Copper has had a torrid time this last five months. From a high of almost $9000/ton the price has fallen steadily to well under $4000/ton today. However the market has bounced back recently and on November 26, LME stocks actually fell for the first time since October. So could this be the start of the bounce back for copper?
Like aluminum, copper has been sold as the dollar has strengthened. The market is in over supply and demand has certainly dropped in the developed world and many of the emerging markets. But at the same time, there has been a tight processing market for concentrates causing supply side issues. Miners, processors and smelters have been at the forefront of cutting production to try and accommodate the falling demand. Copper will benefit from the infrastructure investments planned for China and be bought forward in Europe and North America (in Europe at least there will not be significant new infrastructure spend. It will largely be planned projects brought forward earlier than scheduled). Hopes of an increase in demand and the support of production cuts have, for the time being, halted the slide.

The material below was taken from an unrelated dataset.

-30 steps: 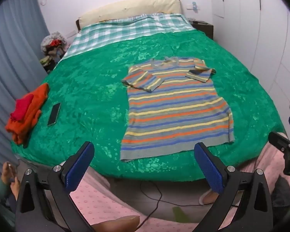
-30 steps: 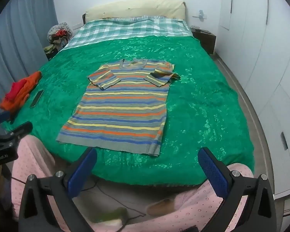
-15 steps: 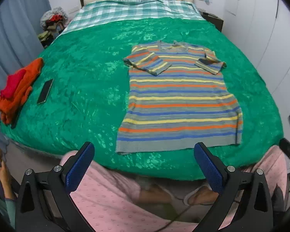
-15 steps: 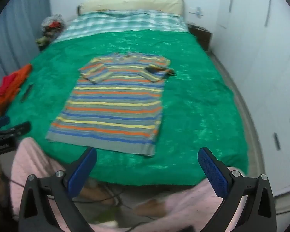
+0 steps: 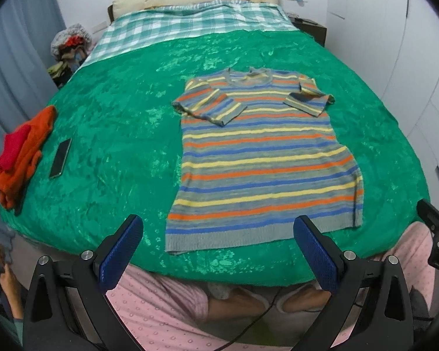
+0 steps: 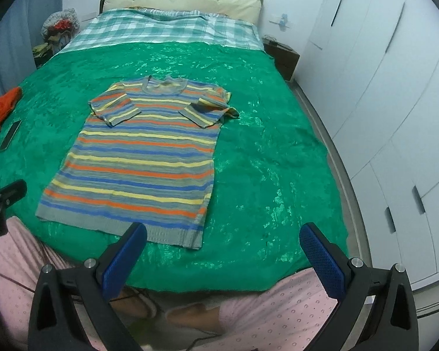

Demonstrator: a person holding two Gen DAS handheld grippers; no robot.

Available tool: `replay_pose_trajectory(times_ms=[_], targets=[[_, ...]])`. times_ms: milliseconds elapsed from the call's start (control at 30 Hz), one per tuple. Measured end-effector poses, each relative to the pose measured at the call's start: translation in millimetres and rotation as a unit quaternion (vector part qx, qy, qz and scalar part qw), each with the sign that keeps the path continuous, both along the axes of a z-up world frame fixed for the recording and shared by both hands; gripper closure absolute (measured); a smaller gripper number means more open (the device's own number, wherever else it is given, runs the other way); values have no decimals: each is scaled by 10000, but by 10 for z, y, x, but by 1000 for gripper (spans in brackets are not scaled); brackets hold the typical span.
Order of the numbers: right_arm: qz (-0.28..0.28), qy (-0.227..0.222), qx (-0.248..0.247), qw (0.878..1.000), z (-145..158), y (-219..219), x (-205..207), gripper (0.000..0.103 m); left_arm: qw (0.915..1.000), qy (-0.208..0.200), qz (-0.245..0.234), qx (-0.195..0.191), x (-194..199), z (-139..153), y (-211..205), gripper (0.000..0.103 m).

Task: Fold small clothes
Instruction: 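Move both tools toward the hem of the striped sweater, then grasp the sweater hem edge with the right and left grippers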

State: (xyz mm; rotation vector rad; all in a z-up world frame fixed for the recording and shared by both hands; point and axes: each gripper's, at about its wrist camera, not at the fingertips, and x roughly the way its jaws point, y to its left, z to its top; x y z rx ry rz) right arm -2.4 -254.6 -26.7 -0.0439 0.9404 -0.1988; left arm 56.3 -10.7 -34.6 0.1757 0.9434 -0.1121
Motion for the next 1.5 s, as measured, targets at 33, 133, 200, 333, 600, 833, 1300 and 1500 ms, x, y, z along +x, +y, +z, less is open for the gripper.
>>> replay_pose_trajectory(times_ms=[33,133,200,333,600,833,1300,1500], targets=[[-14,4,23,10000,-6,-4,4,0,10000,-26,-4,10,-4,8,-5,0],[-40,30,37,10000,-13,-8,10,0,9999,-92,-9,85,-20,13,-24,0],[-56,60,23,10000,-31,-10,11,0,9999,-109,-35,127,-26,2,-47,0],[-95,93,13,9999,-56,-14,7,0,9998,-79,-66,140,-32,-32,-75,0],[-131,102,-80,9998,-78,13,21,0,9997,-132,-22,219,-59,-60,-75,0],[-107,113,-137,9998,-90,26,32,0,9996,-129,-6,242,-80,-74,-60,0],[-96,152,-138,9997,-104,23,48,0,9996,-103,-32,275,-86,-104,-62,0],[-95,149,-135,9998,-116,18,44,0,9996,-95,-36,278,-96,-113,-69,0]])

The buying interest on the futures markets has largely been short covering rather than a return of the bulls. Physical demand has not picked up yet either for primary or scrap. At these price levels, most producers are still making money. The cost of production is thought to be below $3000/ton. Although the infrastructure projects will provide some support for copper, rallies are likely to be short lived – weighed down by the high inventory levels and generally low demand. In the longer term, demand is likely to come back strongly but that may not be until 2011 or beyond. In the meantime, price movements are likely to be short lived and buyers should look to cover their requirements on the dips and steer clear of the rallies.
Whatever the temptation to cover far forward, it is unlikely the bulls will make a return anytime soon. If the dollar strengthens again we could even see further falls.